# Compiling

The recommended build process involves using
[docker](https://www.docker.com/), so that you have the exact
environment that I know this code works under.

The docker image can be built using the Dockerfile in this
repository. It is also available pre-built at
[sanchom/phd-environment](https://hub.docker.com/r/sanchom/phd-environment/).

I recommend checking out this repository into a location on your host
machine. Then launch the docker container as needed, attaching the
local directory to the container using docker's `-v` flag.

    git clone https://github.com/sanchom/sjm.git
    cd sjm
    docker run --rm -v `pwd`:/work -w /work sanchom/phd-environment scons

In case you're not familiar with docker, this command makes the local
directory visible inside the container at the path `/work`. It then
runs the build command, `scons` inside that work directory. The build
products are put onto your host machine in the `sjm` directory. As
soon as the build is finished, the docker container stops and is
removed (`--rm`).

# Preparing the Caltech 101 data

1. Download the [Caltech 101 Dataset](http://www.vision.caltech.edu/Image_Datasets/Caltech101/).
2. Extract the files: `tar -xvzf 101_ObjectCategories.tar.gz`. This should give you a directory called
`101_ObjectCategories` with 102 sub-directories, one for each of the 101 object categories and one background
category.
3. Resize the images to have a maximum width or height of 300 pixels, with preserved aspect ratio. To do this,
I use ImageMagick's `mogrify` command: `mogrify -verbose -resize 300x300 101_ObjectCategories/*/*.jpg`.

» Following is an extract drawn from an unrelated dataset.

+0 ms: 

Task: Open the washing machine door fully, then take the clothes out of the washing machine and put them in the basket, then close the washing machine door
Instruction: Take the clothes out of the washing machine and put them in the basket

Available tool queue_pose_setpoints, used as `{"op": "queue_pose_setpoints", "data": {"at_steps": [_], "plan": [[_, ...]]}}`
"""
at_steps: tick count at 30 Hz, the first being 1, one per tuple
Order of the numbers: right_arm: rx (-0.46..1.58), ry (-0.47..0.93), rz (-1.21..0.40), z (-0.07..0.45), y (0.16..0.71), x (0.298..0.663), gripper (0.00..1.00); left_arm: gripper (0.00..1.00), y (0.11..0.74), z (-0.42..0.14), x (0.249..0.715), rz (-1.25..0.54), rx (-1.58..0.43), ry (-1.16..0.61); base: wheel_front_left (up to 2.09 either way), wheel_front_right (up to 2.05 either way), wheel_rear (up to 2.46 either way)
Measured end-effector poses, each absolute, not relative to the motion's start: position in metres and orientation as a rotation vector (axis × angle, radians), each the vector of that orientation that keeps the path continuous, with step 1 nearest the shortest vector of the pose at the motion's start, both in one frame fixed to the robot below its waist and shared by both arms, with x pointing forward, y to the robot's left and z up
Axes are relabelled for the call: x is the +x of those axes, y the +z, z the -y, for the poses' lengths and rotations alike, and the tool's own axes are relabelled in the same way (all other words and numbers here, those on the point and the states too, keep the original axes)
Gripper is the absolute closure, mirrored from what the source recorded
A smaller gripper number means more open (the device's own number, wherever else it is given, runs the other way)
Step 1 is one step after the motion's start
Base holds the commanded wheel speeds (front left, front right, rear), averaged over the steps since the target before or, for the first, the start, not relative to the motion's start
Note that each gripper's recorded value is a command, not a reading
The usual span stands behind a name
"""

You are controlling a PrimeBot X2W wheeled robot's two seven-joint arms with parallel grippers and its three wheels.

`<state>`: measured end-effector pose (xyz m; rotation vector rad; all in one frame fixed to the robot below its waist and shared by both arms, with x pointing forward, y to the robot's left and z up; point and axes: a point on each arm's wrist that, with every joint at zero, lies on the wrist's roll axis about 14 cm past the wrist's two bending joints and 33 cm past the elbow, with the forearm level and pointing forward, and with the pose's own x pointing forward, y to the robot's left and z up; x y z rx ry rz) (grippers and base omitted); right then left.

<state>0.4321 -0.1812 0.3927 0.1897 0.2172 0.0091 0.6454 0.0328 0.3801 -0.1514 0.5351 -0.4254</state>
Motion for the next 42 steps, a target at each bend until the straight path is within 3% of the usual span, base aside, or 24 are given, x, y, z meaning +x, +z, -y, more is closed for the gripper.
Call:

# Extracting the SIFT features

On your local host machine, create a directory that the extracted
features will end up in. In the following, I call that
`path_for_extracted_features`.

Use the docker container to run this command:

    docker run --rm -v `pwd`:/work -v [path_to_your_101_Categories_directory]:/images \
      -v [path_for_extracted_features]:/features -w /work/naive_bayes_nearest_neighbor/experiment_1 \
      -e PYTHONPATH=/work sanchom/phd-environment \
      python extract_caltech.py --dataset_path=/images --process_limit=4 --sift_normalization=2.0 \
      --sift_discard_unnormalized --sift_grid_type FIXED_3X3 --sift_first_level_smoothing 0.66 --sift_fast \
      --sift_multiscale --features_directory=/features

This will extract multi-scale SIFT at 4 scales, with a small amount of additional smoothing applied at the first level.
Features are extracted at each level on a 3x3 pixel grid. The first level features are 16x16, and increase by a factor
of 1.5 at each level. This also discards features that from low contrast regions
(`--sift_normalization_threshold 2.0 --sift_discard_unnormalized`).

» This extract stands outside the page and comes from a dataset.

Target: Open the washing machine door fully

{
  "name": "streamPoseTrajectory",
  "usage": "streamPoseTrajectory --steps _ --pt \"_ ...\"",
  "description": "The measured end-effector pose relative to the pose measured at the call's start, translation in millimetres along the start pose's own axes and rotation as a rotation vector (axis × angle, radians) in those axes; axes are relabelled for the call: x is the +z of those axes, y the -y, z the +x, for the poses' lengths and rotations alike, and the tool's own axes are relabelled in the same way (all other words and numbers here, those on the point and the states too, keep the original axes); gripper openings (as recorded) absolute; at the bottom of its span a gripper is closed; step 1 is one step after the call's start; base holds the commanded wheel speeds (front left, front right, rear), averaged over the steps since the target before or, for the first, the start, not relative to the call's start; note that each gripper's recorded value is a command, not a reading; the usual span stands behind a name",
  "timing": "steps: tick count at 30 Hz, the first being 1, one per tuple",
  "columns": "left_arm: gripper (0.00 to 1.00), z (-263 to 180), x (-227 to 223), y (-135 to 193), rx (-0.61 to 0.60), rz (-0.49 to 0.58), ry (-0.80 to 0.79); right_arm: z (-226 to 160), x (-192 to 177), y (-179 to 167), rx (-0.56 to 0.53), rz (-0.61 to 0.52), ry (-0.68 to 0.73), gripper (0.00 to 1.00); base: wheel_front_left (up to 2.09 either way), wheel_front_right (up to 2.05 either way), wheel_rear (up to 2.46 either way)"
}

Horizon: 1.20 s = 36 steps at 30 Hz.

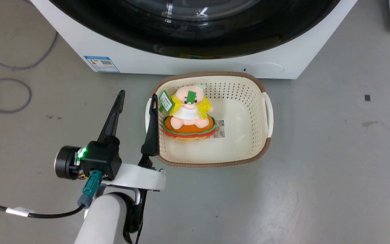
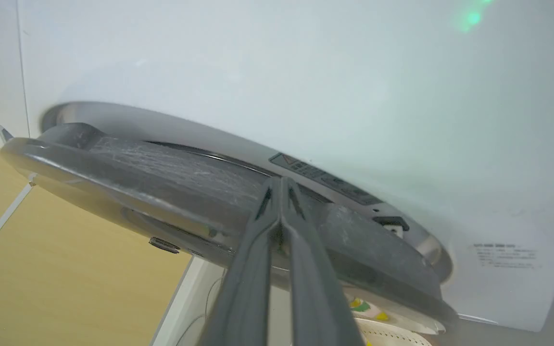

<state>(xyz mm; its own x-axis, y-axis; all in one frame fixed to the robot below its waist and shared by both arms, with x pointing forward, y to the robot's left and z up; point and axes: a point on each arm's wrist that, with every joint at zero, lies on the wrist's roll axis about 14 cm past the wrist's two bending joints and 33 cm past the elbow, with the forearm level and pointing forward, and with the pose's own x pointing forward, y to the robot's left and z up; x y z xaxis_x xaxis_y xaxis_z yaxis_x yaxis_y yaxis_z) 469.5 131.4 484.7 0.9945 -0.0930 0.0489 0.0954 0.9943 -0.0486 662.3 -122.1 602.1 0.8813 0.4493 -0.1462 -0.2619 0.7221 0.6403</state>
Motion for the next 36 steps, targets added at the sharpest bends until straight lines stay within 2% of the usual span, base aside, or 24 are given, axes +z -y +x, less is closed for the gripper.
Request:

Now, you should have a directory structure on your local machine at
`path_for_extracted_features` that mirrors that at
`path_to_your_101_Categories`, but with `.sift` files instead of
`.jpeg` files.

# Standard NBNN

Create a `101_categories.txt` file that lists all the 101 object
categories (not BACKGROUND_Google). We ignore the background class as
[suggested by the dataset
creators](http://authors.library.caltech.edu/7694/1/CNS-TR-2007-001.pdf).

Run this:

    docker run --rm -v `pwd`:/work -v [path_to_extracted_features]:/features \
      -w /work sanchom/phd-environment ./naive_bayes_nearest_neighbor/experiment_1/experiment_1 \
      --category_list 101_categories.txt --features_directory /features \
      --alpha [alpha] --trees [trees] --checks [checks] \
      --results_file [results_file] --logtostderr

In our experiments, we fixed alpha=1.6, trees=4, and varied the checks variable depending on the particular experiment
we were performing, but for optimal performance, checks should be greater than 128 (see Figure 4 from our paper).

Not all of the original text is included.